▶ **WORK TO COMPLETE**:
Using the data below, find how many lines include the word "bottle" and report that figure alone.

▶ **DATASET CONTENT**:
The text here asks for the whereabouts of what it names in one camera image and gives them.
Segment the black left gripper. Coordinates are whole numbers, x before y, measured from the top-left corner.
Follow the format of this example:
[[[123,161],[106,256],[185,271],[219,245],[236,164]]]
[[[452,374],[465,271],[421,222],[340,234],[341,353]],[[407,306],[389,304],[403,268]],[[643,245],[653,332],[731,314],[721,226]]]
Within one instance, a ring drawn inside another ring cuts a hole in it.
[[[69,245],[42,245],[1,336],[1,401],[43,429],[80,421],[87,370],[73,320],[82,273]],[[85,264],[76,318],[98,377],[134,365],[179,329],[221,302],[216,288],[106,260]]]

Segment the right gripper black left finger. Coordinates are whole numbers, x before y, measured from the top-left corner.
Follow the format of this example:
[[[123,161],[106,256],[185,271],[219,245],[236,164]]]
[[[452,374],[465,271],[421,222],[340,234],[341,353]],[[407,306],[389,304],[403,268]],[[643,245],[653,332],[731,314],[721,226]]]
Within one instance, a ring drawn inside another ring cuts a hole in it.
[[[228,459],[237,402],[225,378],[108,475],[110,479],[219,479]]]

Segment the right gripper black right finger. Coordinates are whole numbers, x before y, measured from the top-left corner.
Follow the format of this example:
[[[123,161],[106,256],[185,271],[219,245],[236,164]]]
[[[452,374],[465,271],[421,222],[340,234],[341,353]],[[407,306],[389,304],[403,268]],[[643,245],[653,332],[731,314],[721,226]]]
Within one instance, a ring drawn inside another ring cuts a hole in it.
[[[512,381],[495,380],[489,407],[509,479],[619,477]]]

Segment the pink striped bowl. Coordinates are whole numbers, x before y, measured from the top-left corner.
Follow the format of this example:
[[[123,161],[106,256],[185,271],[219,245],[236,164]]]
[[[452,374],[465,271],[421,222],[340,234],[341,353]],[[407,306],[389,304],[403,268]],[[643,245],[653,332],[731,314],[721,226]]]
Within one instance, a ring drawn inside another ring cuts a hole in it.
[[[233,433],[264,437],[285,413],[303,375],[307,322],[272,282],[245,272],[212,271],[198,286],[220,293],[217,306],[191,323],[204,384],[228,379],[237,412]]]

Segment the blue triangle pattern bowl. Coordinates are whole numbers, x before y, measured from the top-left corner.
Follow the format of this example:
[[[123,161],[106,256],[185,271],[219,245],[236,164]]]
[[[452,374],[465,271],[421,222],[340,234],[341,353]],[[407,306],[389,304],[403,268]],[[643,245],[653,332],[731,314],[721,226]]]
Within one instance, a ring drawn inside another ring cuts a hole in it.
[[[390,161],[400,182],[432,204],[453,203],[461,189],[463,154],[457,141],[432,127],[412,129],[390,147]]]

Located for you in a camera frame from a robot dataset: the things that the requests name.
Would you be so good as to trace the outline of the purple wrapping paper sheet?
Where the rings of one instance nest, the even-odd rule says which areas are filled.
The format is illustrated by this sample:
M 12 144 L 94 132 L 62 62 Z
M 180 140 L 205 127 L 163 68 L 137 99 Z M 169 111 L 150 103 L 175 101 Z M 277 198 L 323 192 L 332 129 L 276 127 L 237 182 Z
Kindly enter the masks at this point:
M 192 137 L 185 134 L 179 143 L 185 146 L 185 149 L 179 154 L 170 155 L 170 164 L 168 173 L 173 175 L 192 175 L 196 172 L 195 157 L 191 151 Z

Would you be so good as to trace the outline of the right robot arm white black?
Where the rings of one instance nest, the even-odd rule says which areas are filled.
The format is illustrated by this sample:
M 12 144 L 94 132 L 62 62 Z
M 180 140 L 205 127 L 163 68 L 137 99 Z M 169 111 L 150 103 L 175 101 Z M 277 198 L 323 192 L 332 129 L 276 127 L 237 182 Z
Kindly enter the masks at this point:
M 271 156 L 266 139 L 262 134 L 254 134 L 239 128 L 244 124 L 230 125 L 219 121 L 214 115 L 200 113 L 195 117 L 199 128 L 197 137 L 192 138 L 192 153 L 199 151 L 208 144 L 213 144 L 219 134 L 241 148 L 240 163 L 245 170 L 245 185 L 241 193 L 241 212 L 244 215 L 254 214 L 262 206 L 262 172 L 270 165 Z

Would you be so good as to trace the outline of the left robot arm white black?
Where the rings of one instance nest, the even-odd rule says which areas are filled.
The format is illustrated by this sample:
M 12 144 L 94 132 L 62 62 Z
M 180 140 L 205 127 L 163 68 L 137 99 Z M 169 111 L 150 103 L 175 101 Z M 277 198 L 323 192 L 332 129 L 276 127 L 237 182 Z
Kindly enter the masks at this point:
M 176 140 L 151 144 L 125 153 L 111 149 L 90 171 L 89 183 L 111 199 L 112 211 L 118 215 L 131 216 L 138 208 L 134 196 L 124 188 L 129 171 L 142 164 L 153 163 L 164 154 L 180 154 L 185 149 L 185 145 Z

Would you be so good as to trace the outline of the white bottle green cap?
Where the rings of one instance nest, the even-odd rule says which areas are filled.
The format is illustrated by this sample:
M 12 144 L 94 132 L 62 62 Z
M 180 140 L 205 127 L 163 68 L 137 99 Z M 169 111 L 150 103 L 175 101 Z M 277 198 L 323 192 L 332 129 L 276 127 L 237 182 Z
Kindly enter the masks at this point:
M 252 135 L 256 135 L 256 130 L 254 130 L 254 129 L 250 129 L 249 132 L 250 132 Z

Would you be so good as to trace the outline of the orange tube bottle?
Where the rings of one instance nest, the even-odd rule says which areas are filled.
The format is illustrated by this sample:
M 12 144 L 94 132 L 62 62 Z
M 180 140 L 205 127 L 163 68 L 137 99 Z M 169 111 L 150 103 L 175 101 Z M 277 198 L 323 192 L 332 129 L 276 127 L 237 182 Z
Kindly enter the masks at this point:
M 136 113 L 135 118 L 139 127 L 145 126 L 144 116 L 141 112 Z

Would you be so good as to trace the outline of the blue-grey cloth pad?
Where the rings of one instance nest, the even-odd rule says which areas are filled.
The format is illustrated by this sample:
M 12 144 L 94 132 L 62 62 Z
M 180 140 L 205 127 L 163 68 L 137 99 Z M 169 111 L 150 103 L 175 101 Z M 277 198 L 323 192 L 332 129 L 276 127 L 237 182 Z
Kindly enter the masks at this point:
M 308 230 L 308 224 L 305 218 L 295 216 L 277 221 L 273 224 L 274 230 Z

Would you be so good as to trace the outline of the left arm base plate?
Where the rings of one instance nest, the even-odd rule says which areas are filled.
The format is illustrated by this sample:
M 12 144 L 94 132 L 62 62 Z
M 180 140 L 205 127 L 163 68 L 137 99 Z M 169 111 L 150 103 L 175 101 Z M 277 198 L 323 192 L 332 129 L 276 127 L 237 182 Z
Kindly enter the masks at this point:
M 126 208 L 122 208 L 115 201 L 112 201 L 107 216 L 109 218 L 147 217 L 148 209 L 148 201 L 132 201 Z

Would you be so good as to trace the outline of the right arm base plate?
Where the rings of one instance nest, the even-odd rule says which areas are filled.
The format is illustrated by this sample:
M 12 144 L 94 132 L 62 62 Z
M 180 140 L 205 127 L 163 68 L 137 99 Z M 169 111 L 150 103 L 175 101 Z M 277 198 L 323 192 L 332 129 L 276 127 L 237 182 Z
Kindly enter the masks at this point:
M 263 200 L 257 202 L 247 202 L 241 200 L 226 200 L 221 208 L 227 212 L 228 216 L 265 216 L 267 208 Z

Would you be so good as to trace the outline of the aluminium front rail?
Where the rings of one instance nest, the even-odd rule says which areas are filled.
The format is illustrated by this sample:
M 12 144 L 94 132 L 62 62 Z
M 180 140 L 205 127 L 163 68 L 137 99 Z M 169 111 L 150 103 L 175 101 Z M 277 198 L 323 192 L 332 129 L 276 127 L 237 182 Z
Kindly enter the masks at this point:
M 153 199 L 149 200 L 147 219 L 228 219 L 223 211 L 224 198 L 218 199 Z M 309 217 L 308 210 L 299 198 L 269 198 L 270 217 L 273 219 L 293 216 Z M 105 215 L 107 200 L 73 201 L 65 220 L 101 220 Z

---

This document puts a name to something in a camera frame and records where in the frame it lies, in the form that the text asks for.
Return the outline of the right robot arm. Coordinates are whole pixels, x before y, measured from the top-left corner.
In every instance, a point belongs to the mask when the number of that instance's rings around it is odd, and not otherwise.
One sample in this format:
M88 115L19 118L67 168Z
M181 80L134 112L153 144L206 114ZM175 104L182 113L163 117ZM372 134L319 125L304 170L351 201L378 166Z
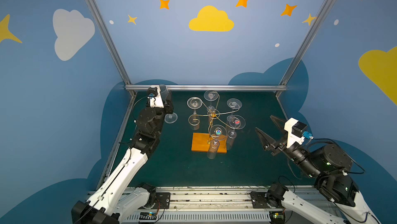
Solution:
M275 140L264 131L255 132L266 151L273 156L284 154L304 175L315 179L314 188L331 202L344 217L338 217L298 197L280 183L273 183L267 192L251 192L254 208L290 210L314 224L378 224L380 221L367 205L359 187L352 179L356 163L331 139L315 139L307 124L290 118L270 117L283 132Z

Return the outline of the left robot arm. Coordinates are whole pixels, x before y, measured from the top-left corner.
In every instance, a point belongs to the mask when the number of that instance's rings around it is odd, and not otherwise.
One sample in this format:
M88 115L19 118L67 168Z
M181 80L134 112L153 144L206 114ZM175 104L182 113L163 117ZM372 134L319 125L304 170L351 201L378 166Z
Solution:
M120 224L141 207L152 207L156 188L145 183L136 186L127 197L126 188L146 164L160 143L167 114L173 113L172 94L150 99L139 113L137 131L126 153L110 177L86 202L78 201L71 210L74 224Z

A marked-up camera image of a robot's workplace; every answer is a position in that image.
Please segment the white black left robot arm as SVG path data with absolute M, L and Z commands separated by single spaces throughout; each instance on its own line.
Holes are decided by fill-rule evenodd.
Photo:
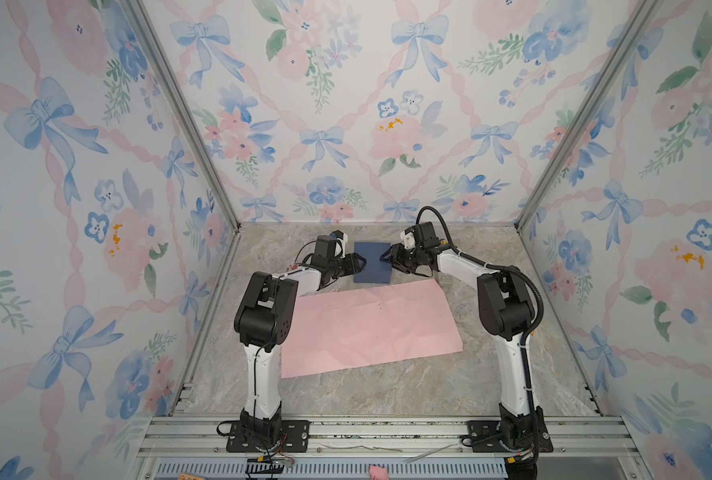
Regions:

--

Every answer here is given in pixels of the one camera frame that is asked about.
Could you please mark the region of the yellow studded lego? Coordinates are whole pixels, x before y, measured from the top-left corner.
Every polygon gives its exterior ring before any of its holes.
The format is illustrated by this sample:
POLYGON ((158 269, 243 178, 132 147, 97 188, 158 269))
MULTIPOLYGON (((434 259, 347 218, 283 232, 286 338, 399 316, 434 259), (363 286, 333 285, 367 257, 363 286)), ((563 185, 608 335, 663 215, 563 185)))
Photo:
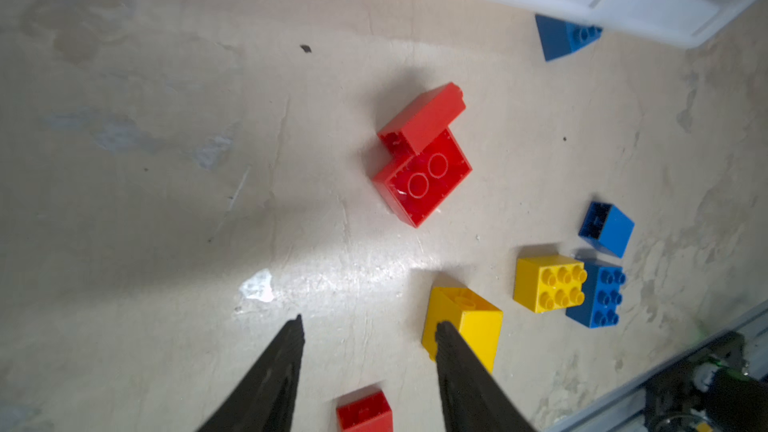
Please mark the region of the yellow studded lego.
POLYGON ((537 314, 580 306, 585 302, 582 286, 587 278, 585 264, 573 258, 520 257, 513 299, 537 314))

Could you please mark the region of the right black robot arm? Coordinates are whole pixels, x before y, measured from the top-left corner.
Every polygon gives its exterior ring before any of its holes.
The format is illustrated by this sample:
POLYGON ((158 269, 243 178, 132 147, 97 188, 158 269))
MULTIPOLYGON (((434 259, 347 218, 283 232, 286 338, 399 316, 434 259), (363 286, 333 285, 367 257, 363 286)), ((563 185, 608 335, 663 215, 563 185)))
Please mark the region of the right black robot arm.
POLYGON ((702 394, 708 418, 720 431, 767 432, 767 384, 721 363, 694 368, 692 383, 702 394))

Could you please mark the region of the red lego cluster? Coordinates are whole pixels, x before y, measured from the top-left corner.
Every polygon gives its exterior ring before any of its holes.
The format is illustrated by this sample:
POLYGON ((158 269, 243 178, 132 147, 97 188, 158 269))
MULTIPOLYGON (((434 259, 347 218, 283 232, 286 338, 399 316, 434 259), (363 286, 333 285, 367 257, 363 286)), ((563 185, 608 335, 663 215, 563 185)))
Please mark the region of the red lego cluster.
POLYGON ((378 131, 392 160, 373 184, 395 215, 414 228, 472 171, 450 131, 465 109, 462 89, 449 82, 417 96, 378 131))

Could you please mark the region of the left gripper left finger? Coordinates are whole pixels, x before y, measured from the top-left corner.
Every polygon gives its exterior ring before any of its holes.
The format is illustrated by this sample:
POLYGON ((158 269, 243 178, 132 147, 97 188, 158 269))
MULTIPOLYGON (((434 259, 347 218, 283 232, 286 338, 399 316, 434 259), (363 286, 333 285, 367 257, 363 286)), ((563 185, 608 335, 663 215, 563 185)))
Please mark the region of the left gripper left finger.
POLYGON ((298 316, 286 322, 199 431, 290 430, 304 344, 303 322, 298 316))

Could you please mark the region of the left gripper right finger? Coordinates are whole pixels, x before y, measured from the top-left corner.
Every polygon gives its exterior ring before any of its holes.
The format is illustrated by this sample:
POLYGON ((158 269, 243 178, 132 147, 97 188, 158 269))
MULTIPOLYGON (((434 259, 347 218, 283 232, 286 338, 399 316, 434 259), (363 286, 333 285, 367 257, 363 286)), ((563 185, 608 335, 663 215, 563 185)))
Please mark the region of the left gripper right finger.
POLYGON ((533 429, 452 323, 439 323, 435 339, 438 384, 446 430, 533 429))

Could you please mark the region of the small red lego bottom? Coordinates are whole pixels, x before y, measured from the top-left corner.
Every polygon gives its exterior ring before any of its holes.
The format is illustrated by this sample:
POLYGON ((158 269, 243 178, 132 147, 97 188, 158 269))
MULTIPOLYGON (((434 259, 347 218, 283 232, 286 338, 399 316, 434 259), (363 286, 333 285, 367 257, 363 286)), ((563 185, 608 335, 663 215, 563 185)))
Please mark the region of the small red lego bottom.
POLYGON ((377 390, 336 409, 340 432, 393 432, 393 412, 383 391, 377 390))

▶ **RESULT BELOW**:
2